A Cavalry of Accountants

By Charles Pinwill


 

This essay’s title is not suggesting a collective term whereby an assembly of numerous accountants might be known. The expressions a gang of thieves, a murder of crows, a parliament of baboons or a melancholia of economists are expressions giving an indication of       what might normally be expected from them given the nature of these beings.

One would not, in everyday experience, expect to see mounted accountants waving their abaci and electronic calculators and brandishing their books of account, as they rode fearlessly to confront the enemies of sound statistical data. But this is very much needed as we shall see.

Accountants spend most of their working lives associating with people who like facts, like knowing what is going on, and who want things to be measured and understood. Directors of companies large and small, and even such as the treasurer of the local tennis club, like to know something of what they are doing. They ask their accountants to tell them whether they are making a profit or a loss, and to list their assets and liabilities.

Politicians on the other hand, only ever ask for a guess as to what may happen next year (The Budget), and a summation of the total turnover last year (The GDP).

The whole world over, company directors and association officers universally want the facts relevant to the entities they manage.

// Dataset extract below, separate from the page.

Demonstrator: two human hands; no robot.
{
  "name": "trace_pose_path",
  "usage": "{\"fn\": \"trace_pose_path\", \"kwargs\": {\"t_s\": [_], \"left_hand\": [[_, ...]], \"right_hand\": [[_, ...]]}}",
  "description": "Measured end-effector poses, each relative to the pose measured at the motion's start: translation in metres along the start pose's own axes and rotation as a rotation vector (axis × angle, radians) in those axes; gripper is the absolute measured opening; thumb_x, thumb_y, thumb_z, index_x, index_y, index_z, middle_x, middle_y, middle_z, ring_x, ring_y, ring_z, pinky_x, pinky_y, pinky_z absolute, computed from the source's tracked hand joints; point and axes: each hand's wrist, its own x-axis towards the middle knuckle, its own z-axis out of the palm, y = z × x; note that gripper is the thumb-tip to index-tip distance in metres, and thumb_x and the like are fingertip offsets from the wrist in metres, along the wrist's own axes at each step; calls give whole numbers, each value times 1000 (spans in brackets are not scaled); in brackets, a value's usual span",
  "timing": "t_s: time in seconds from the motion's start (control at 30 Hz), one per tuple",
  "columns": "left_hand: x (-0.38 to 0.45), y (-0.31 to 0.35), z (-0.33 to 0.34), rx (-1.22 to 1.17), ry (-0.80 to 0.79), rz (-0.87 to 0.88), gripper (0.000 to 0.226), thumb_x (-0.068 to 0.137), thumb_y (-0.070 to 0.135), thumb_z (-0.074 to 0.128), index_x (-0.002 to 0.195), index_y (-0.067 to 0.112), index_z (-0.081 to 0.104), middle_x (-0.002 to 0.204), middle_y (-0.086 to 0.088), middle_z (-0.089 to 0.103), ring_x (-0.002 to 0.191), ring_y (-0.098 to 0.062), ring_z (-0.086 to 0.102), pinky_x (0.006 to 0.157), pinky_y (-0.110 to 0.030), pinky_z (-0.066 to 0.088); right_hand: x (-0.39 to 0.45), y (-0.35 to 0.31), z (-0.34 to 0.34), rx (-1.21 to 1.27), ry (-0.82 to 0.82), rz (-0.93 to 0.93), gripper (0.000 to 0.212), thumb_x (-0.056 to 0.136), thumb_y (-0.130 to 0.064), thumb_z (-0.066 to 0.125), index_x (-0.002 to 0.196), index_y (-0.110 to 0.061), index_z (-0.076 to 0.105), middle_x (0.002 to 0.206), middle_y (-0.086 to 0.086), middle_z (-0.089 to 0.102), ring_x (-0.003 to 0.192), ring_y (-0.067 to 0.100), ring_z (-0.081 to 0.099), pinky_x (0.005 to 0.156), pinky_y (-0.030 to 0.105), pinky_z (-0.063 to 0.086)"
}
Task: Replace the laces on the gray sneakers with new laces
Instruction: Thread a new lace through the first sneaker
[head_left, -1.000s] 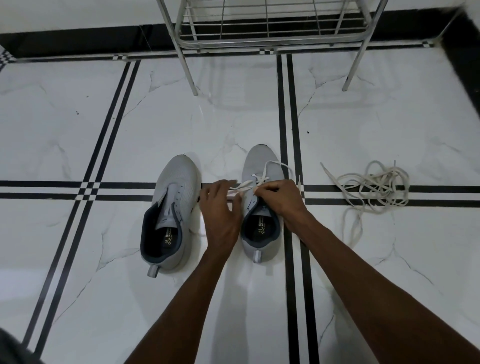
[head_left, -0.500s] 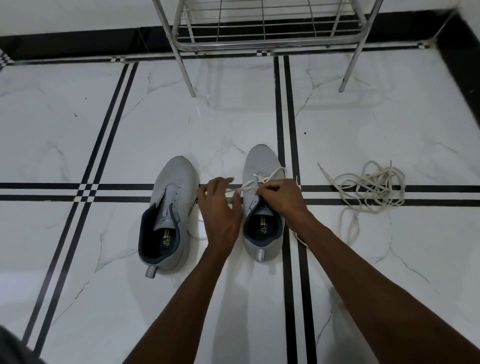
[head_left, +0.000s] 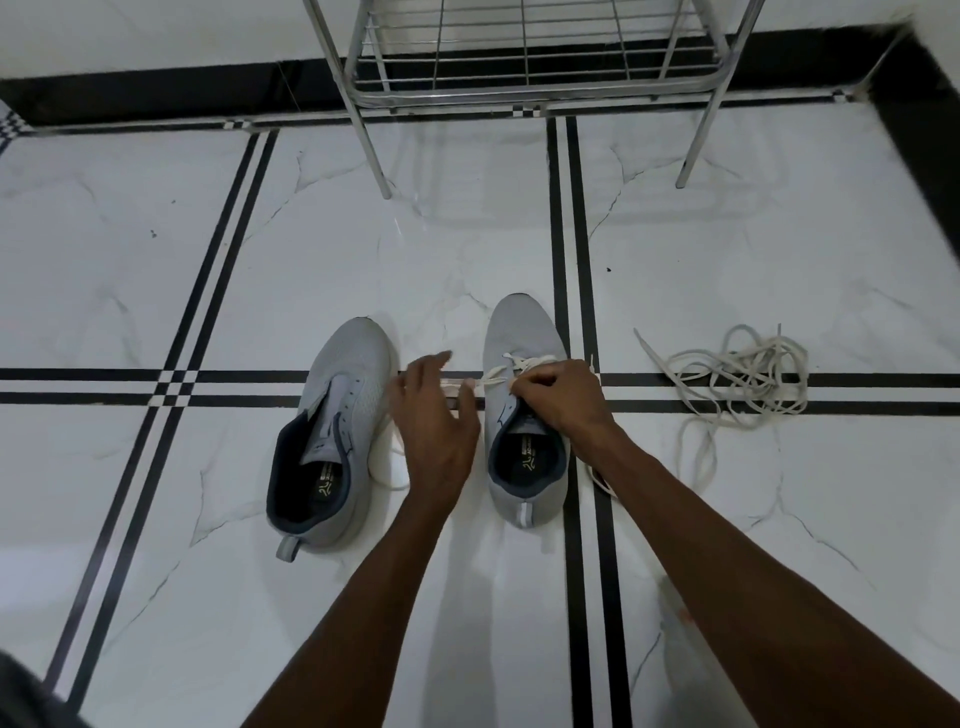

Whether more value is being consumed during their productive efforts than is delivered by it, is knowledge of importance to company directors. They also have an interest in whether their assets have increased or decreased, one against the other, in any period of time.

All this is in contradistinction to the really important leadership in the world. Politicians never do or seek National Profit and Loss Accounts, or comprehensive Balance Sheets either, and economists of course, never suggest them. This is because they instinctively have and know this data subconsciously and accurately, as the brilliance with which national economies are managed makes evident. 

The politicians of Canada and Australia have made some efforts to cover their embarrassment by doing limited national balance sheets a few times in the past. Neither country bothered to include their largest asset or their largest liability, so they were only pretending to want to know. 

Apparently, what is spent on the vocational training of their people to produce doctors, bricklayers, engineers and bakers is completely worthless, as they didn’t think to give it value as an asset in their national balance sheets. The largest claim upon a country’s assets, which is what a liability is, and therefore the largest national liability, didn’t rate a mention either. So therefore, many politicians to this day do not know that the money supply is a claim upon our economy, and therefore a liability.

Profit and Loss Accounts measure the value of what is produced by an entity, against the value of what is consumed and used up in that productive effort, and this from the perspective       of shareholders.

The purpose of a human economy is the delivery of consumer goods. Important though the production of factories, giant oil tankers and electric power stations may be, they are only       important in their assistance to the production of consumer goods. The health and profitability of a human economy can only, in the end, be measured by the value of consumer goods produced, and comparing it to the value of the recompense paid out to induce this to be done. In other words, the total consumer production compared to total personal incomes paid to do it, determines a human economy’s profitability.

This was done for the first time for the USA for the year 2014 and showed that consumer production both produced and sold was $12.5 trillion, and total personal incomes were only $10.1 trillion. The profit per American was $7,500. The account which evidences this is at http://www.socialcredit.com.au/uploads/NationalAccountsPrototype.pdf  Because of this       unacknowledged profit, the American debt had to increase by $2.3 trillion to allow the       American people to augment their incomes sufficiently to consume the entire national product.

While such accounts are not done or even requested by politicians and economists, it has never occurred to them that society may be profitable; nor have any of the opportunities which may arise from national profitability ever been considered. Company directors are interested in whether their organisations are profitable and what might be done with the profit. Strangely, our parliaments of baboons and melancholia of economists exhibit no such interest.

What is needed is indeed a Cavalry of Accountants to ride into the public domain with calibrated, measured and authenticated facts about the human economy to relieve the politicians and economists of the stress of divination in managing the economy.

Perhaps we should not say “Come forth, ye brave and fierce Accountants and to a blast of trumpets and a roll of drums, triumphantly impose the needful data on our bewildered and routed economists and politicians, subject them to the gravitas of fact, run them through with statistical truth, vanquish their interminable economic muddle, cast down and subdue their monetary ignorance’s folly and open up the whole world to a consideration at some remote time, and in some very timorous way, to such ideas as the teeniest tidbits of a National Dividend being paid to all in lieu of increasing the national debt”?

Never! Never will any data be tolerated, accepted or acknowledged which will enlighten us to any national profitability. The very thought of it! Indeed! What would become of us?